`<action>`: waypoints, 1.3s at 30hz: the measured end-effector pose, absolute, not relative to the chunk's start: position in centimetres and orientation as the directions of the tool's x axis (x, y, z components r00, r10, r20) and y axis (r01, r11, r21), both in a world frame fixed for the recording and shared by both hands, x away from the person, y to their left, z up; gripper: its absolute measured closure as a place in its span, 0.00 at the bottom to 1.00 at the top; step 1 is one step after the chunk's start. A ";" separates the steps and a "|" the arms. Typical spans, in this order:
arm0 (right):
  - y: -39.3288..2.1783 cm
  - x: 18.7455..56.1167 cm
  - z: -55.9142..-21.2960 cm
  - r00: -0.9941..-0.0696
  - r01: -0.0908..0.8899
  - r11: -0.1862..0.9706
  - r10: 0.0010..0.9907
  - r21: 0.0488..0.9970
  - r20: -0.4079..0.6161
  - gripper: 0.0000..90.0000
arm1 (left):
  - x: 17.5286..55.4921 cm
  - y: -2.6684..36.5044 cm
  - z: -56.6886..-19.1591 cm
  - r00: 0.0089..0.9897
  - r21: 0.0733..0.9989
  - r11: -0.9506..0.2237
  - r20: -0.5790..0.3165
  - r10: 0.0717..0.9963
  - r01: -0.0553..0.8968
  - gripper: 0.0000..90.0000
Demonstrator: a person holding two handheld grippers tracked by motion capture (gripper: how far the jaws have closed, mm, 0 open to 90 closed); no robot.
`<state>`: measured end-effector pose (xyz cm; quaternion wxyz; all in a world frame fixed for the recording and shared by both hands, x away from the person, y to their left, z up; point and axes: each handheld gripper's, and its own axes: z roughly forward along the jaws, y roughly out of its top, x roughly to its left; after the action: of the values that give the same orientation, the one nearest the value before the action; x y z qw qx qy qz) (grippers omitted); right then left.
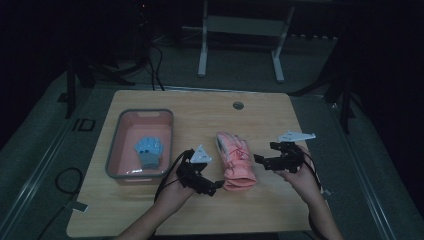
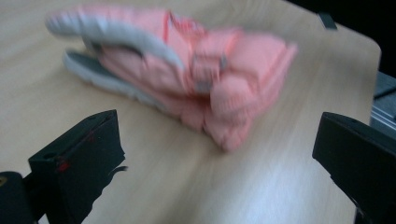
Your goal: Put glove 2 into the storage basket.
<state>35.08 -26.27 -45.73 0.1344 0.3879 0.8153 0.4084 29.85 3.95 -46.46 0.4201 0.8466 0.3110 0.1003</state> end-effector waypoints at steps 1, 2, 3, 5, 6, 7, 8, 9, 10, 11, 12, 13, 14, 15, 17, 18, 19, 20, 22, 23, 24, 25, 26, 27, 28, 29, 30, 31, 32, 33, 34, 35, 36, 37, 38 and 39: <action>-26.3 35.2 -45.8 -0.660 0.521 0.375 0.747 0.766 0.083 0.23 | 30.1 3.7 -46.1 0.775 0.774 -0.451 -0.080 0.626 0.444 0.12; -26.3 35.2 -45.8 -0.661 0.522 0.377 0.746 0.765 0.083 0.32 | 30.6 3.3 -45.6 0.777 0.781 -0.446 -0.078 0.625 0.437 0.19; -26.4 35.4 -45.7 -0.666 0.525 0.378 0.740 0.763 0.092 0.34 | 31.0 3.0 -45.3 0.785 0.782 -0.445 -0.089 0.613 0.436 0.26; -26.3 35.6 -45.7 -0.668 0.524 0.392 0.740 0.756 0.080 0.48 | 32.2 2.3 -44.7 0.791 0.788 -0.419 -0.134 0.597 0.450 0.40; -26.2 35.7 -45.6 -0.670 0.523 0.390 0.738 0.758 0.083 0.47 | 32.6 2.1 -44.6 0.787 0.788 -0.412 -0.143 0.600 0.457 0.46; -26.1 35.9 -45.5 -0.672 0.529 0.383 0.735 0.757 0.097 0.49 | 33.2 1.7 -44.4 0.783 0.785 -0.414 -0.140 0.606 0.461 0.49; -25.9 36.1 -45.6 -0.671 0.537 0.381 0.733 0.752 0.108 0.51 | 33.7 1.3 -44.3 0.777 0.781 -0.419 -0.132 0.616 0.464 0.52; -25.7 36.3 -45.6 -0.668 0.541 0.374 0.735 0.753 0.115 0.54 | 34.2 0.8 -44.3 0.770 0.774 -0.424 -0.126 0.626 0.471 0.52; -25.4 36.6 -45.6 -0.669 0.551 0.365 0.730 0.750 0.136 0.56 | 34.7 0.3 -44.3 0.757 0.764 -0.432 -0.111 0.643 0.479 0.52; -25.1 36.9 -45.8 -0.674 0.560 0.370 0.724 0.742 0.148 0.58 | 35.0 -0.1 -44.5 0.747 0.758 -0.437 -0.099 0.657 0.485 0.51; -24.8 37.1 -45.9 -0.669 0.570 0.372 0.728 0.733 0.150 0.61 | 35.3 -0.3 -44.7 0.739 0.745 -0.447 -0.089 0.668 0.495 0.49; -24.6 37.3 -46.1 -0.667 0.576 0.373 0.729 0.728 0.154 0.64 | 35.6 -0.4 -45.0 0.724 0.738 -0.445 -0.085 0.684 0.507 0.45; -24.4 37.5 -46.3 -0.668 0.580 0.376 0.727 0.723 0.157 0.64 | 35.8 -0.4 -45.4 0.713 0.735 -0.434 -0.095 0.695 0.521 0.44; -24.1 37.7 -46.6 -0.664 0.588 0.374 0.729 0.718 0.165 0.64 | 36.1 -0.4 -45.8 0.704 0.726 -0.427 -0.109 0.702 0.539 0.44; -23.6 38.0 -47.3 -0.667 0.597 0.386 0.726 0.703 0.169 0.62 | 36.6 -0.2 -46.7 0.684 0.706 -0.397 -0.170 0.709 0.587 0.42; -23.5 38.1 -47.5 -0.668 0.600 0.385 0.723 0.701 0.176 0.60 | 36.8 -0.1 -47.2 0.675 0.697 -0.387 -0.189 0.713 0.604 0.42; -23.3 38.1 -47.8 -0.669 0.604 0.385 0.720 0.698 0.181 0.56 | 36.9 -0.1 -47.8 0.668 0.685 -0.386 -0.198 0.718 0.618 0.42; -23.1 38.1 -48.2 -0.673 0.604 0.395 0.718 0.692 0.177 0.52 | 37.1 -0.1 -48.4 0.660 0.671 -0.382 -0.215 0.720 0.636 0.40; -23.0 38.2 -48.5 -0.672 0.608 0.400 0.719 0.686 0.176 0.51 | 37.3 -0.1 -49.1 0.647 0.653 -0.375 -0.236 0.725 0.658 0.38; -22.9 38.2 -49.0 -0.669 0.614 0.401 0.721 0.680 0.179 0.49 | 37.5 0.1 -50.1 0.625 0.630 -0.356 -0.269 0.733 0.690 0.38; -22.9 38.4 -49.7 -0.661 0.629 0.401 0.726 0.666 0.188 0.47 | 37.7 0.2 -50.6 0.607 0.616 -0.337 -0.299 0.736 0.712 0.37; -22.9 38.5 -50.0 -0.655 0.641 0.397 0.730 0.657 0.198 0.46 | 37.8 0.3 -51.1 0.590 0.606 -0.314 -0.330 0.737 0.731 0.35; -23.0 38.7 -50.4 -0.652 0.652 0.397 0.728 0.647 0.210 0.46 | 37.9 0.4 -51.6 0.581 0.593 -0.303 -0.356 0.732 0.746 0.35; -23.1 38.9 -50.8 -0.645 0.670 0.391 0.728 0.631 0.233 0.45 | 38.1 0.5 -52.2 0.570 0.580 -0.289 -0.388 0.724 0.762 0.35; -23.2 39.2 -51.2 -0.634 0.692 0.381 0.727 0.612 0.264 0.44 | 38.2 0.5 -52.4 0.572 0.577 -0.290 -0.394 0.720 0.763 0.35; -23.3 39.5 -51.5 -0.628 0.706 0.375 0.723 0.601 0.288 0.44 | 38.4 0.6 -52.8 0.569 0.569 -0.289 -0.409 0.713 0.770 0.35; -23.4 39.8 -52.0 -0.618 0.726 0.368 0.720 0.581 0.316 0.44 | 38.5 0.5 -53.1 0.567 0.561 -0.287 -0.422 0.708 0.776 0.36; -23.5 40.1 -52.4 -0.605 0.746 0.357 0.717 0.563 0.346 0.44 | 38.7 0.5 -53.6 0.561 0.551 -0.280 -0.446 0.697 0.786 0.36; -23.7 40.5 -52.9 -0.585 0.772 0.340 0.712 0.538 0.388 0.44 | 39.0 0.6 -54.0 0.549 0.536 -0.268 -0.476 0.687 0.801 0.36; -23.7 40.5 -52.9 -0.585 0.772 0.340 0.712 0.538 0.388 0.44 | 39.0 0.6 -54.0 0.549 0.536 -0.268 -0.476 0.687 0.801 0.36; -23.9 40.7 -53.3 -0.570 0.789 0.327 0.707 0.520 0.419 0.44 | 39.4 0.7 -54.6 0.536 0.516 -0.256 -0.520 0.665 0.818 0.36; -24.2 41.1 -53.8 -0.542 0.818 0.302 0.688 0.489 0.482 0.50 | 39.6 0.8 -54.8 0.529 0.507 -0.246 -0.544 0.652 0.826 0.36; -24.3 41.2 -54.0 -0.537 0.824 0.295 0.677 0.483 0.503 0.52 | 39.7 0.8 -55.0 0.527 0.506 -0.241 -0.558 0.641 0.828 0.38; -24.4 41.3 -54.1 -0.532 0.828 0.287 0.670 0.481 0.517 0.56 | 39.8 0.9 -55.1 0.531 0.504 -0.241 -0.578 0.619 0.829 0.41; -24.4 41.2 -54.1 -0.544 0.821 0.290 0.660 0.492 0.518 0.63 | 39.8 1.0 -55.1 0.541 0.510 -0.246 -0.578 0.611 0.824 0.47; -24.2 40.9 -54.0 -0.560 0.807 0.295 0.655 0.512 0.507 0.70 | 39.8 1.1 -55.1 0.548 0.514 -0.251 -0.578 0.605 0.820 0.52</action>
<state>40.95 -24.24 -53.99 -0.1007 0.4579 0.7982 0.3782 39.81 1.07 -55.06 0.4071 0.7798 0.4568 -0.1323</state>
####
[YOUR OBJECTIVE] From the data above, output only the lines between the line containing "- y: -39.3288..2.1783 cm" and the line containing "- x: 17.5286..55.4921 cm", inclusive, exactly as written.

[EXERCISE OUTPUT]
  - y: -39.3288..2.1783 cm
  - x: 18.7455..56.1167 cm
  - z: -55.9142..-21.2960 cm
  - r00: -0.9941..-0.0696
  - r01: -0.0908..0.8899
  - r11: -0.1862..0.9706
  - r10: 0.0010..0.9907
  - r21: 0.0488..0.9970
  - r20: -0.4079..0.6161
  - gripper: 0.0000..90.0000
arm1 (left):
  - x: 17.5286..55.4921 cm

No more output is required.